### [PROBLEM TO SOLVE]
The whole answer is the data below, retyped exactly.

### [INPUT DATA]
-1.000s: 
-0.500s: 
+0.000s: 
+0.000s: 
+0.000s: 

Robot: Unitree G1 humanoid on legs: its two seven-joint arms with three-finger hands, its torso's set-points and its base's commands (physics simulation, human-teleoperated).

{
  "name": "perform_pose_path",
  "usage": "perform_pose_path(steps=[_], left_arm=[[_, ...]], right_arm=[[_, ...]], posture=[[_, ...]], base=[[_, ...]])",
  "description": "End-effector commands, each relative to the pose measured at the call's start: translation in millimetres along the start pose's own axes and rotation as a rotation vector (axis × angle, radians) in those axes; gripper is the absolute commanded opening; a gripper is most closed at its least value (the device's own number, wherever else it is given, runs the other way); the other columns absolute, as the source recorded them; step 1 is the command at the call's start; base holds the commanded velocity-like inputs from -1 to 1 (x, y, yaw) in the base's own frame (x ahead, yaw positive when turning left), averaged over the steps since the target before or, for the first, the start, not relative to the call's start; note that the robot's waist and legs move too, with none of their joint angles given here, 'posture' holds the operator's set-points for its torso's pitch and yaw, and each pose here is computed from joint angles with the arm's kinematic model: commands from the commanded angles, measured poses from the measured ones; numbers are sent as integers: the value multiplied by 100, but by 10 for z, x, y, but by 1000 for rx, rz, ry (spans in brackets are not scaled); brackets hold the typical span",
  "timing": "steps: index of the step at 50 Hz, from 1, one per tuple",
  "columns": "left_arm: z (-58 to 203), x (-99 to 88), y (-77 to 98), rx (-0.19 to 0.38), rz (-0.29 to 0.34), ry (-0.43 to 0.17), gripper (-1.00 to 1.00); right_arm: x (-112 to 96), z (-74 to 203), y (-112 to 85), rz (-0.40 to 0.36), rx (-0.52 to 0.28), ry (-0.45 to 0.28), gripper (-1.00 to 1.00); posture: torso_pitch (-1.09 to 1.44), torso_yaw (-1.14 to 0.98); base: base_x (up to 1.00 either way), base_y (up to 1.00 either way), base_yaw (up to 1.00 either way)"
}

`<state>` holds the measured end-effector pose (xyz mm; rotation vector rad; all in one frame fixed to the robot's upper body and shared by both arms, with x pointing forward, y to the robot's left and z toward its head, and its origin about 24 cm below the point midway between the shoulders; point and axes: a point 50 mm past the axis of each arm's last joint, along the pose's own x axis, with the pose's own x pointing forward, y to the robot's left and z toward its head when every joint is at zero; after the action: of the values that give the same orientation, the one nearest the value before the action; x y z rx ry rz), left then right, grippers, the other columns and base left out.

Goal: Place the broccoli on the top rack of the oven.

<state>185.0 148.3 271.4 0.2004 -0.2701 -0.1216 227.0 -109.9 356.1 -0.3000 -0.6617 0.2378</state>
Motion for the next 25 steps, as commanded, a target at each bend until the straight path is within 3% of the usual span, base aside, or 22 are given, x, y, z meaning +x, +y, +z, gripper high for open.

### [RESULT OF THE TASK]
-1.000s: 
-0.500s: 
+0.000s: 
+0.000s: 
+0.000s: 

Robot: Unitree G1 humanoid on legs: its two seven-joint arms with three-finger hands, its torso's set-points and its base's commands (physics simulation, human-teleoperated).

{
  "name": "perform_pose_path",
  "usage": "perform_pose_path(steps=[_], left_arm=[[_, ...]], right_arm=[[_, ...]], posture=[[_, ...]], base=[[_, ...]])",
  "description": "End-effector commands, each relative to the pose measured at the call's start: translation in millimetres along the start pose's own axes and rotation as a rotation vector (axis × angle, radians) in those axes; gripper is the absolute commanded opening; a gripper is most closed at its least value (the device's own number, wherever else it is given, runs the other way); the other columns absolute, as the source recorded them; step 1 is the command at the call's start; base holds the commanded velocity-like inputs from -1 to 1 (x, y, yaw) in the base's own frame (x ahead, yaw positive when turning left), averaged over the steps since the target before or, for the first, the start, not relative to the call's start; note that the robot's waist and legs move too, with none of their joint angles given here, 'posture' holds the operator's set-points for its torso's pitch and yaw, and each pose here is computed from joint angles with the arm's kinematic model: commands from the commanded angles, measured poses from the measured ones; numbers are sent as integers: the value multiplied by 100, but by 10 for z, x, y, but by 1000 for rx, rz, ry (spans in brackets are not scaled); brackets hold the typical span",
  "timing": "steps: index of the step at 50 Hz, from 1, one per tuple",
  "columns": "left_arm: z (-58 to 203), x (-99 to 88), y (-77 to 98), rx (-0.19 to 0.38), rz (-0.29 to 0.34), ry (-0.43 to 0.17), gripper (-1.00 to 1.00); right_arm: x (-112 to 96), z (-74 to 203), y (-112 to 85), rz (-0.40 to 0.36), rx (-0.52 to 0.28), ry (-0.45 to 0.28), gripper (-1.00 to 1.00); posture: torso_pitch (-1.09 to 1.44), torso_yaw (-1.14 to 0.98); base: base_x (up to 1.00 either way), base_y (up to 1.00 either way), base_yaw (up to 1.00 either way)"
}

`<state>` holds the measured end-effector pose (xyz mm; rotation vector rad; all in one frame fixed to the robot's upper body and shared by both arms, with x pointing forward, y to the robot's left and z toward its head, and its origin about 24 cm below the point midway between the shoulders; point and axes: a point 50 mm past the axis of each arm's last joint, along the pose's own x axis, with the pose's own x pointing forward, y to the robot's left and z toward its head when every joint is at zero; after the action: of the values that give the same orientation, the one nearest the value before the action; x y z rx ry rz), left then right, grippers, the other columns and base left out.

Goal: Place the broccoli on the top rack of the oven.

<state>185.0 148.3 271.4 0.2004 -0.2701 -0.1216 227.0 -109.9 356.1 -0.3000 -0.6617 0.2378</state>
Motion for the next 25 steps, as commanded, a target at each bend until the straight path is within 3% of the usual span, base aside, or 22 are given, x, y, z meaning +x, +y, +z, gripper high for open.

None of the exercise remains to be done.